__Task__: Show each line of the data below that has the string "side" in it.
--- Record extracts Enclosed Below ---
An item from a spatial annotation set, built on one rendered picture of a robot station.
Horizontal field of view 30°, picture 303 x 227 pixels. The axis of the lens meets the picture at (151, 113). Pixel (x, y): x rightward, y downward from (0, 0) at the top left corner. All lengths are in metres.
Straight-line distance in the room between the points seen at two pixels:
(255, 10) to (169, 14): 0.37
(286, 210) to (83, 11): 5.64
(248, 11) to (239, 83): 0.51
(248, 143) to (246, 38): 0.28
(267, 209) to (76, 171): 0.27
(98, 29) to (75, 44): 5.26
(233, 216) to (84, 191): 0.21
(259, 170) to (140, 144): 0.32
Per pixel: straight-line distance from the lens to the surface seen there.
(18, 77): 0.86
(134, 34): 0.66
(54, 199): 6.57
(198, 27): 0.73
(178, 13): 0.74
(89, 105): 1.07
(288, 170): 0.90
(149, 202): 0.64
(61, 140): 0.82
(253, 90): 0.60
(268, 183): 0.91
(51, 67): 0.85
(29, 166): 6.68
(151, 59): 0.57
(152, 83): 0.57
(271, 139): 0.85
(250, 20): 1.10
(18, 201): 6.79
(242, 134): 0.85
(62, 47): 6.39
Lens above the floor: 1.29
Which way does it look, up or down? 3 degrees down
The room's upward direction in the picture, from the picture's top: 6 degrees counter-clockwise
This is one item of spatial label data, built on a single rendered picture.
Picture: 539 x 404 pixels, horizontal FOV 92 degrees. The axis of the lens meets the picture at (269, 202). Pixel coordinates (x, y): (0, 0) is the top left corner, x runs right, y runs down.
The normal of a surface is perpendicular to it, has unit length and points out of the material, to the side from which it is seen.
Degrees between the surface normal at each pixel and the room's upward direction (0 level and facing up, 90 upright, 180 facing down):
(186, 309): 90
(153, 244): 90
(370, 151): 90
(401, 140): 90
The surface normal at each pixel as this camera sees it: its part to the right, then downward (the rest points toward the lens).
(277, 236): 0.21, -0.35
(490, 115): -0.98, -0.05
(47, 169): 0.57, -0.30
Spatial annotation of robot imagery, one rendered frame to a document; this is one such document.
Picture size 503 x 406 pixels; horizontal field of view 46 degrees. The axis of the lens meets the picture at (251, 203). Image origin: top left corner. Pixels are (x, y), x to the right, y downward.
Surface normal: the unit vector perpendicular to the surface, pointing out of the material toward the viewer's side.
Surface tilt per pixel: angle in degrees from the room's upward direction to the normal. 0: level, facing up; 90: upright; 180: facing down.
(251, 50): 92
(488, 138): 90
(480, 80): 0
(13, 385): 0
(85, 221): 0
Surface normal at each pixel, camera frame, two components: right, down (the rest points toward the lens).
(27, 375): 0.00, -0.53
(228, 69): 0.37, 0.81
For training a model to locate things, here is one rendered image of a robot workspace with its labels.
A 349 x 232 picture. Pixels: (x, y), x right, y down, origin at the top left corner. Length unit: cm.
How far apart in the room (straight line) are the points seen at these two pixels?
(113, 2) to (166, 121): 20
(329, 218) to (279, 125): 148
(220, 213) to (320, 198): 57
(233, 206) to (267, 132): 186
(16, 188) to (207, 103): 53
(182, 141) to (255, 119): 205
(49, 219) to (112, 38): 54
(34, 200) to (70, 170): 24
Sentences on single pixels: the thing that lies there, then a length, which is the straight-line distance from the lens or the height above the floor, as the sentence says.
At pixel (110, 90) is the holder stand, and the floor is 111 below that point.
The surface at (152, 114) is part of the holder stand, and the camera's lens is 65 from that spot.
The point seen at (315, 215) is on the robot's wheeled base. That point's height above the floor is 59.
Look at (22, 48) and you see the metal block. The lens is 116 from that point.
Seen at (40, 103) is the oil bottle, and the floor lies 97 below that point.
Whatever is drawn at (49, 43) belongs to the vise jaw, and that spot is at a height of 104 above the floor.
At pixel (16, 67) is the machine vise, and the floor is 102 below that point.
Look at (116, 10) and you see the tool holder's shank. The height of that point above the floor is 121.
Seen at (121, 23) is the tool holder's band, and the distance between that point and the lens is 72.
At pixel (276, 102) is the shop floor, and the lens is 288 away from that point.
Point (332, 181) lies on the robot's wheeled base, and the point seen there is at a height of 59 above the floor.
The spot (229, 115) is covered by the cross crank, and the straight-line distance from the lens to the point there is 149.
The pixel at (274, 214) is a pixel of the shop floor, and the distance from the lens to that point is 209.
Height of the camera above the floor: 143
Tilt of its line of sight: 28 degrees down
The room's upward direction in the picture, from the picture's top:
--- End of Enclosed Record extracts ---
__Output below__:
The normal of a surface is perpendicular to it, has unit length and points out of the material, to the side from which it is seen.
Surface normal: the unit vector perpendicular to the surface, pointing out of the material toward the viewer's side.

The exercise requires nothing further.